Note: I can't find it together in the asci table under 2 bytes. and I can't find much about formating field seperators in bytes.

10 is the ASCII linefeed character.
0 is an ASCII null, but in this case it is used as the value that indicates the end of a null-terminated char array.
Only the linefeed will be send, the null terminates the print function.

With a single character, '\n' with single quotes will work as well.

Seems a reasonable explanation where I was looking for. Thanks.

"\n" is a C string, ends with a NULL char, 0. Hence a 10 and a 0.

'\n' is a char with value 10.

" is not '

since I got it the fix size working and I know I have engoug allocated and I could have max 65,534 files in one folder with a fat32 . I want to make something like this.

Make an array with int_32 for the amound of titles and char array for the title itself.

Or as text...

char (*pTitle)[MaxTitleLength]
char Title[MaxTitleLength] ;
char chr;

Title[cntLetter] = chr;//for filling each character

Title[cntLetter+1] = '\0'
pTitle= &Title;

What I get is that the first is filled and the rest are empty, so I m not filling in the right I think.
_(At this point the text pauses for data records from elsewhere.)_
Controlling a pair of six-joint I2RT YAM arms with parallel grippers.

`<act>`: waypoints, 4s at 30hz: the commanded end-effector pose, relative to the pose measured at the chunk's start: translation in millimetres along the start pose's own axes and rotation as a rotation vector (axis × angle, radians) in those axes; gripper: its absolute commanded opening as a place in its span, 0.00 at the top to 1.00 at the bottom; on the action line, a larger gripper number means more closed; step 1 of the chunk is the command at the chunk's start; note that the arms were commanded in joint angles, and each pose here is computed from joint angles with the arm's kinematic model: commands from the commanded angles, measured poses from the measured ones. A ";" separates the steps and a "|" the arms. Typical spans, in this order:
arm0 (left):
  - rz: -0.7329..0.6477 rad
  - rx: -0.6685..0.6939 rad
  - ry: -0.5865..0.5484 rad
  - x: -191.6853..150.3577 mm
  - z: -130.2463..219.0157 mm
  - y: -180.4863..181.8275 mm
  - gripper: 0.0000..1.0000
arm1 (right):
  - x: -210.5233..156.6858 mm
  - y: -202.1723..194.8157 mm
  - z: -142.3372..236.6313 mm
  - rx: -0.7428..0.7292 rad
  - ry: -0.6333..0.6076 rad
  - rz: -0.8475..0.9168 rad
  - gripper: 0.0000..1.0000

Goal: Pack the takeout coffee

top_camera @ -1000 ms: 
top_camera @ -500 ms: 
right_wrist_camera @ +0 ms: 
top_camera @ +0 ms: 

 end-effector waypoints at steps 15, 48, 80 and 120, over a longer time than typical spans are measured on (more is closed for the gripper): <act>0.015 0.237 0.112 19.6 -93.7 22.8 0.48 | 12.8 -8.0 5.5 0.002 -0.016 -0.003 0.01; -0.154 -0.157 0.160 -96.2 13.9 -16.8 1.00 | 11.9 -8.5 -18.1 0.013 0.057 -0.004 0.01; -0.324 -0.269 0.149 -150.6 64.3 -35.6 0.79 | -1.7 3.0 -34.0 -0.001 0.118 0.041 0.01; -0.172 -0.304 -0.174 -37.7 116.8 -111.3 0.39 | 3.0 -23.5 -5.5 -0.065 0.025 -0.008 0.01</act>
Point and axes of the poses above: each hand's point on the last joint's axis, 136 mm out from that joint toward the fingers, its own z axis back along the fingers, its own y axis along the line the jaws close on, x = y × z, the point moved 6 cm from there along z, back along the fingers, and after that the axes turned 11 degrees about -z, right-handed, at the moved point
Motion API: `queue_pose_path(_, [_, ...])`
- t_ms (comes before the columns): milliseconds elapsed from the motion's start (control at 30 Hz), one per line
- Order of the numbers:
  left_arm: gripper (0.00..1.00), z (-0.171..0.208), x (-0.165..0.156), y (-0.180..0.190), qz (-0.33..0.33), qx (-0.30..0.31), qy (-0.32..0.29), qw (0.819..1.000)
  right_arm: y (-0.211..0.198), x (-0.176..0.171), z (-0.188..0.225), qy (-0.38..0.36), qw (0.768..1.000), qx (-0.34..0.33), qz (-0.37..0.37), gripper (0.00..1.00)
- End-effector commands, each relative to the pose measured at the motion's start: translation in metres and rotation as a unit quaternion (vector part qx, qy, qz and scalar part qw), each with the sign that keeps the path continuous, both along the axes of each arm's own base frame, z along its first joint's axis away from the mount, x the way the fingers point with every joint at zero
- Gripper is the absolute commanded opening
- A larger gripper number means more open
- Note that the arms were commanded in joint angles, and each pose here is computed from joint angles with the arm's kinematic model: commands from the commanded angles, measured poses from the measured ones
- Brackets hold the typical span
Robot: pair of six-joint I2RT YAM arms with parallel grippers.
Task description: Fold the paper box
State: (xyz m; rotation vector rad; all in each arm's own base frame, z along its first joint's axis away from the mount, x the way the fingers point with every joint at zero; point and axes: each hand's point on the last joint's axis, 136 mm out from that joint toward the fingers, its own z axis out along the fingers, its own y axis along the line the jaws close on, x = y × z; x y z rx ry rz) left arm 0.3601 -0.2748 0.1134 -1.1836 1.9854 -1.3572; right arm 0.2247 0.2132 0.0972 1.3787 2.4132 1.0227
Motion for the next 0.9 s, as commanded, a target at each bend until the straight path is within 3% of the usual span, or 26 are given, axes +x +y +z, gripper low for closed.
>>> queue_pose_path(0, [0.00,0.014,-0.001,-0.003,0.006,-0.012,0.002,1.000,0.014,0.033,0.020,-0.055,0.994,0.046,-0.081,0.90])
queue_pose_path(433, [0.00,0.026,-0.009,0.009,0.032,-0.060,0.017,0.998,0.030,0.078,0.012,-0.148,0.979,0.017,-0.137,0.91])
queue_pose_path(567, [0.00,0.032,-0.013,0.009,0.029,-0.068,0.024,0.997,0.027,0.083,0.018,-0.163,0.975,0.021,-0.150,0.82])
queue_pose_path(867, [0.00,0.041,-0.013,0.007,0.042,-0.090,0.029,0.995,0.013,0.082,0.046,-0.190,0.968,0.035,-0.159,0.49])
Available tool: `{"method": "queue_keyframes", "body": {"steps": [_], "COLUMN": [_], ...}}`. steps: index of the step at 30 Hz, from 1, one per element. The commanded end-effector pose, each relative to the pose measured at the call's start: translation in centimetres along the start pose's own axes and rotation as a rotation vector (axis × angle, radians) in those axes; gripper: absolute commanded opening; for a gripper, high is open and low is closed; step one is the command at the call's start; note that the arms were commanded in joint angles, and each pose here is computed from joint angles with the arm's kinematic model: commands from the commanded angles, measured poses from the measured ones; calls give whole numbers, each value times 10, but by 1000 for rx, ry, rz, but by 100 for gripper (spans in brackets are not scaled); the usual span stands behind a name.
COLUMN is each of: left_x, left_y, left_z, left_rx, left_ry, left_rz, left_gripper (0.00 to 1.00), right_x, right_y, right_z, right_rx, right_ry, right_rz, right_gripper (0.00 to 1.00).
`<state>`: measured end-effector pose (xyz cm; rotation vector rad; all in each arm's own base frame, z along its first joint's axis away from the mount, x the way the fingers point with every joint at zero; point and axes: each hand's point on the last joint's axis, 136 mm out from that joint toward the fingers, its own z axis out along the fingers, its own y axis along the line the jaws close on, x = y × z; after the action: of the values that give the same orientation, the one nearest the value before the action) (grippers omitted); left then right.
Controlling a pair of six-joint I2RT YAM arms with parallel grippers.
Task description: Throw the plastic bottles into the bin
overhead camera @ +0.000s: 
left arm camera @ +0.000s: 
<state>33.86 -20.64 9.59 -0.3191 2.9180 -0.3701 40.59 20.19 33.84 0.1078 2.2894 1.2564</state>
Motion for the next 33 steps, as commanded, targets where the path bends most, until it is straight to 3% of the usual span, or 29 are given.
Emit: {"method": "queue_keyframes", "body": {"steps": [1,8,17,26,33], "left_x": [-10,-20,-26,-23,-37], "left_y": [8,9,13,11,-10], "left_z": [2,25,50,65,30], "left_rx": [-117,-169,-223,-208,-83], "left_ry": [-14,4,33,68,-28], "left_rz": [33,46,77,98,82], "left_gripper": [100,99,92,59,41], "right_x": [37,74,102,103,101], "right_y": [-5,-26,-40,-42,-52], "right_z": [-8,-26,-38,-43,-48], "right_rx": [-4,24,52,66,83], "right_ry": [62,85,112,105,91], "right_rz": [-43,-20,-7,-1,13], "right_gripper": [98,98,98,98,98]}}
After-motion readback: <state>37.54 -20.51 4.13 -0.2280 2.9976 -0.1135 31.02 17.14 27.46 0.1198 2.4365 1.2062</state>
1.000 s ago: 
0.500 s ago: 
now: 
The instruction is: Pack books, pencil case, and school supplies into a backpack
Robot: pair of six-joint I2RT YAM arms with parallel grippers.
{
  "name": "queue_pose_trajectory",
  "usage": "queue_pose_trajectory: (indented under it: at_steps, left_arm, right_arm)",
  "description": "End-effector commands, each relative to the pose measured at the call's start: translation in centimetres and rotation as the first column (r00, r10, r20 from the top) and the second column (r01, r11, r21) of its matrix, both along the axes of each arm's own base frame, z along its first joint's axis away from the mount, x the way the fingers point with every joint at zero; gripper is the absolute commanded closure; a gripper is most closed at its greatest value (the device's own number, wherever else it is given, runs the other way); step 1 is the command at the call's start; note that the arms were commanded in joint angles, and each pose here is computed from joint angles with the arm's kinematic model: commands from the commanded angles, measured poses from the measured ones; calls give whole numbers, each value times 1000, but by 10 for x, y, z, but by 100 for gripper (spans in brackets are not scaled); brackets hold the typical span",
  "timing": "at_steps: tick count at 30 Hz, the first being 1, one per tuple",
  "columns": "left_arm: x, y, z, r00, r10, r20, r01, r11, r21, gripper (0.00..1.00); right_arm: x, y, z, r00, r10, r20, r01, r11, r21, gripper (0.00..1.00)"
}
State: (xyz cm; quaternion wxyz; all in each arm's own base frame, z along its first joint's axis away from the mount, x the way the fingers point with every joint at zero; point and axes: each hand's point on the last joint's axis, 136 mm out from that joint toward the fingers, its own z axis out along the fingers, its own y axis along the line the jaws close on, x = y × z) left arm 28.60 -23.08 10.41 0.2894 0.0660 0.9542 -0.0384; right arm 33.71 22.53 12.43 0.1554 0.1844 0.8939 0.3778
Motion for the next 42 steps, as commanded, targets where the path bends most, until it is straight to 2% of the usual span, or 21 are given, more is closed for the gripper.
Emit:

Or I diden't preserve the memorie right.

You should ask yourself what is a realistic usable max number of file and go for that and just ignore files beyond that number for example (and issue a warning).

Ok. I will do that. Could you answer my question... I am just curious to know that..

In de meantime I dit this an see I am not getting furder that overriding the first one each time. How can I add multieple string to a pointer?